Source material -
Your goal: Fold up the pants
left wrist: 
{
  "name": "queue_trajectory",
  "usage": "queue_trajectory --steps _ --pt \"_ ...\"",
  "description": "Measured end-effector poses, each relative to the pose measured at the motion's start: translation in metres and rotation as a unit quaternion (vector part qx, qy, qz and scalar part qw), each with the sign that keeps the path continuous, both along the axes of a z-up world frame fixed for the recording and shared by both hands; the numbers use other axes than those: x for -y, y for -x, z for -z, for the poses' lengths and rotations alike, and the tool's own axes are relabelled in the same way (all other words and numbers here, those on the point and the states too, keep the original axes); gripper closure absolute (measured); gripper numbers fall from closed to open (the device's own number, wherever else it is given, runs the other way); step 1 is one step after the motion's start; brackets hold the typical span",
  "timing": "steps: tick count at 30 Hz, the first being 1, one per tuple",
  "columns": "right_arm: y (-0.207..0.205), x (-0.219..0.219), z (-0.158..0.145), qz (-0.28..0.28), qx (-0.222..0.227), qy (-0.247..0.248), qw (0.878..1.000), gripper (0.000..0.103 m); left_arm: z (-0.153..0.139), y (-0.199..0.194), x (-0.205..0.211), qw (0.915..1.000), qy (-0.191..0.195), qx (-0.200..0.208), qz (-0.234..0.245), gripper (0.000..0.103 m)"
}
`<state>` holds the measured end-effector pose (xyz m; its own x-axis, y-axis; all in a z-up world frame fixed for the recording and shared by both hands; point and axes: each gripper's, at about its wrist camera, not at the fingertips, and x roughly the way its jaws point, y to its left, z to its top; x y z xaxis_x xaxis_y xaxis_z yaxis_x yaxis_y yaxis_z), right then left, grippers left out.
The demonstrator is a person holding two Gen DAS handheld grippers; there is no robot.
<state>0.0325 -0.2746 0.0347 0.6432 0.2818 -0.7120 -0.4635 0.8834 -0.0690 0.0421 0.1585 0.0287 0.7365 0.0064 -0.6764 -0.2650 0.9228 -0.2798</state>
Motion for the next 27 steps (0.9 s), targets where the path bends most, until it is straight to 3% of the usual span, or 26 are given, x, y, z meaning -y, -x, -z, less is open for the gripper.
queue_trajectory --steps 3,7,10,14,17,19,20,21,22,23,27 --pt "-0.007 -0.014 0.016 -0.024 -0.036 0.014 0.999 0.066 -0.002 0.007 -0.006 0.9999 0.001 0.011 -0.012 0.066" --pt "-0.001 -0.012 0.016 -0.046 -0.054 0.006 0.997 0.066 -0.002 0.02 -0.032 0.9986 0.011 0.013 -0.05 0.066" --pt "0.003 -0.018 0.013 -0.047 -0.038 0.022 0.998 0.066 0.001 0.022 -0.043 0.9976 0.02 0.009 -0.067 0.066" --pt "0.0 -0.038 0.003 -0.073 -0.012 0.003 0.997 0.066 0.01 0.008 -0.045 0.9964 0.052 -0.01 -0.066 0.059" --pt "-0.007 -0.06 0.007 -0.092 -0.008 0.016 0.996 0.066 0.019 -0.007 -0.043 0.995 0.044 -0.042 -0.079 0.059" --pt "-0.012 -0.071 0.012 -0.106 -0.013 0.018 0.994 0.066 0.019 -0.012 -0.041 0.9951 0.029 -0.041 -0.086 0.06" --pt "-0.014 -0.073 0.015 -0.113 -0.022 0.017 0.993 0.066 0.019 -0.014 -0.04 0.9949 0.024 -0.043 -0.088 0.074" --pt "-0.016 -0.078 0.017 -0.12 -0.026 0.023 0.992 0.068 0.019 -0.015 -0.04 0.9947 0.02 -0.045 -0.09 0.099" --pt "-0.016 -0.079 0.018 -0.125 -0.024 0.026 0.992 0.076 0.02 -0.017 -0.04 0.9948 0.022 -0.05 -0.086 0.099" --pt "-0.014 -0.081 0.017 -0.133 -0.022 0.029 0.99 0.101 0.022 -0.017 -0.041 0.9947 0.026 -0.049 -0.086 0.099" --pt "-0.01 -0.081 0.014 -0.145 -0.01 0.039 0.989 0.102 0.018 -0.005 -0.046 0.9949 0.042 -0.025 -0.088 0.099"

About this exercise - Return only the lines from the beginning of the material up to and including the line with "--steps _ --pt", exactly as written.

Reply -
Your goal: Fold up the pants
left wrist: 
{
  "name": "queue_trajectory",
  "usage": "queue_trajectory --steps _ --pt \"_ ...\"",

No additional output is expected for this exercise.